ACTION ITEM:
Word for word, reproduce all entries below, leaving every picture out.
BEGIN RECORD EXTRACTS
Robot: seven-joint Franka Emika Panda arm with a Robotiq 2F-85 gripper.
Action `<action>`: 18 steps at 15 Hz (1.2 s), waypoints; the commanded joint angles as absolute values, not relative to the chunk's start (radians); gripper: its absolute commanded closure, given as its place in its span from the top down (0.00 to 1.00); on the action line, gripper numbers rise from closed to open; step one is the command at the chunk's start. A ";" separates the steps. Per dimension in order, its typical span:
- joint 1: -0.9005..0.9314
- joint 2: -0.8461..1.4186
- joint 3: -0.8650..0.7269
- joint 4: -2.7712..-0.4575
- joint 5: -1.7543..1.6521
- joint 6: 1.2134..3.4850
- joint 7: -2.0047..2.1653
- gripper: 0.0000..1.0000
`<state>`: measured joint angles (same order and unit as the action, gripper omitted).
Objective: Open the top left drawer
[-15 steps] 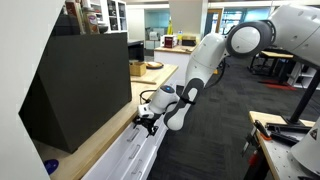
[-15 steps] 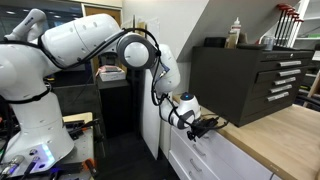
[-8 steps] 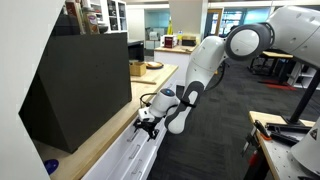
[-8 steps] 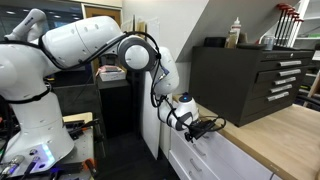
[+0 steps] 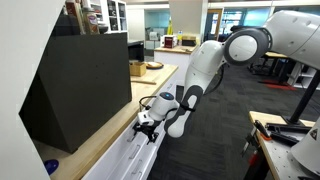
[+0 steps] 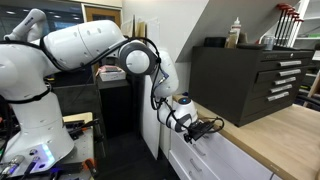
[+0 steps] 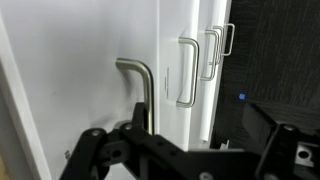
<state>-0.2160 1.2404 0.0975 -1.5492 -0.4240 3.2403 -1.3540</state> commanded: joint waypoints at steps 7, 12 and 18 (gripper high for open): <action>-0.195 1.265 0.094 -1.476 -0.443 3.249 -1.332 0.44; -0.199 1.257 0.094 -1.482 -0.448 3.257 -1.335 0.10; -0.199 1.246 0.090 -1.499 -0.452 3.265 -1.330 0.02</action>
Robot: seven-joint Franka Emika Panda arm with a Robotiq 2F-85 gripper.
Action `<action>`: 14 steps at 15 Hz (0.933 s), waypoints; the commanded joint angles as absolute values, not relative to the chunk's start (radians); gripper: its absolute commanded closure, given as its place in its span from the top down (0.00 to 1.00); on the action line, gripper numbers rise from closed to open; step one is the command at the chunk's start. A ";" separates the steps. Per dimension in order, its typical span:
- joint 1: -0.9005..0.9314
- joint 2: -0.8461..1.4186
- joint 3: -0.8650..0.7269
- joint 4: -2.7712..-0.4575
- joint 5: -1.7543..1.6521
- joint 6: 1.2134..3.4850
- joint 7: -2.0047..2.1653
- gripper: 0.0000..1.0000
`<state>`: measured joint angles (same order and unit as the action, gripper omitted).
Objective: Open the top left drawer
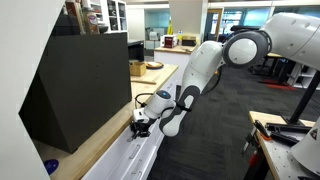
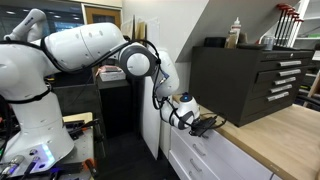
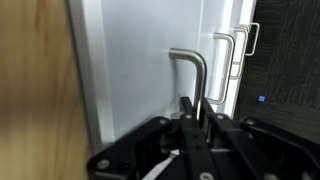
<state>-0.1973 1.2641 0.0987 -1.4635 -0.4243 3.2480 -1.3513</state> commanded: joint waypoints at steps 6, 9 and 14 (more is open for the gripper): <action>-0.221 1.202 0.089 -1.618 -0.483 3.307 -1.338 0.02; -0.223 1.191 0.071 -1.666 -0.503 3.365 -1.323 0.03; -0.209 1.178 0.021 -1.738 -0.541 3.480 -1.275 0.02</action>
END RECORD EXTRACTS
ANSWER:
Robot: seven-joint Franka Emika Panda arm with a Robotiq 2F-85 gripper.
Action `<action>`: 18 steps at 15 Hz (1.2 s), waypoints; the commanded joint angles as absolute values, not relative to the chunk's start (radians); gripper: its absolute commanded closure, given as its place in its span from the top down (0.00 to 1.00); on the action line, gripper numbers rise from closed to open; step one is the command at the chunk's start. A ";" separates the steps. Per dimension in order, its typical span:
- joint 1: -0.9005..0.9314
- joint 2: -0.8461..1.4186
- joint 3: -0.8650..0.7269
- joint 4: -2.7712..-0.4575
- joint 5: -1.7543..1.6521
- joint 6: 1.2134..3.4850
- joint 7: -2.0047..2.1653
- gripper: 0.0000..1.0000
`<state>`: measured joint angles (same order and unit as the action, gripper omitted).
Objective: Open the top left drawer
[-15 steps] 
[-15 steps] 
[-8 steps] 
[-8 steps] 
[+0 steps] 
[+0 steps] 
[+0 steps] 
<state>-0.2160 1.2404 0.0975 -1.5492 -0.4240 3.2403 -1.3540</state> commanded: joint waypoints at steps 7, 12 and 18 (gripper high for open): <action>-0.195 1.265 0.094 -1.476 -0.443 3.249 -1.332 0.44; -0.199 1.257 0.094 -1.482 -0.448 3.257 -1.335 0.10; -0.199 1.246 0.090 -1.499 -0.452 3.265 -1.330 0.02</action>
Robot: seven-joint Franka Emika Panda arm with a Robotiq 2F-85 gripper.
Action `<action>`: 14 steps at 15 Hz (0.933 s), waypoints; the commanded joint angles as absolute values, not relative to the chunk's start (radians); gripper: its absolute commanded closure, given as its place in its span from the top down (0.00 to 1.00); on the action line, gripper numbers rise from closed to open; step one is the command at the chunk's start. A ";" separates the steps. Per dimension in order, its typical span:
- joint 1: -0.9005..0.9314
- joint 2: -0.8461..1.4186
- joint 3: -0.8650..0.7269
- joint 4: -2.7712..-0.4575
- joint 5: -1.7543..1.6521
- joint 6: 1.2134..3.4850
- joint 7: -2.0047..2.1653
- gripper: 0.0000..1.0000
`<state>`: measured joint angles (same order and unit as the action, gripper omitted).
Objective: Open the top left drawer
<state>-0.1973 1.2641 0.0987 -1.4635 -0.4243 3.2480 -1.3513</state> commanded: joint waypoints at steps 6, 9 and 14 (more is open for the gripper): <action>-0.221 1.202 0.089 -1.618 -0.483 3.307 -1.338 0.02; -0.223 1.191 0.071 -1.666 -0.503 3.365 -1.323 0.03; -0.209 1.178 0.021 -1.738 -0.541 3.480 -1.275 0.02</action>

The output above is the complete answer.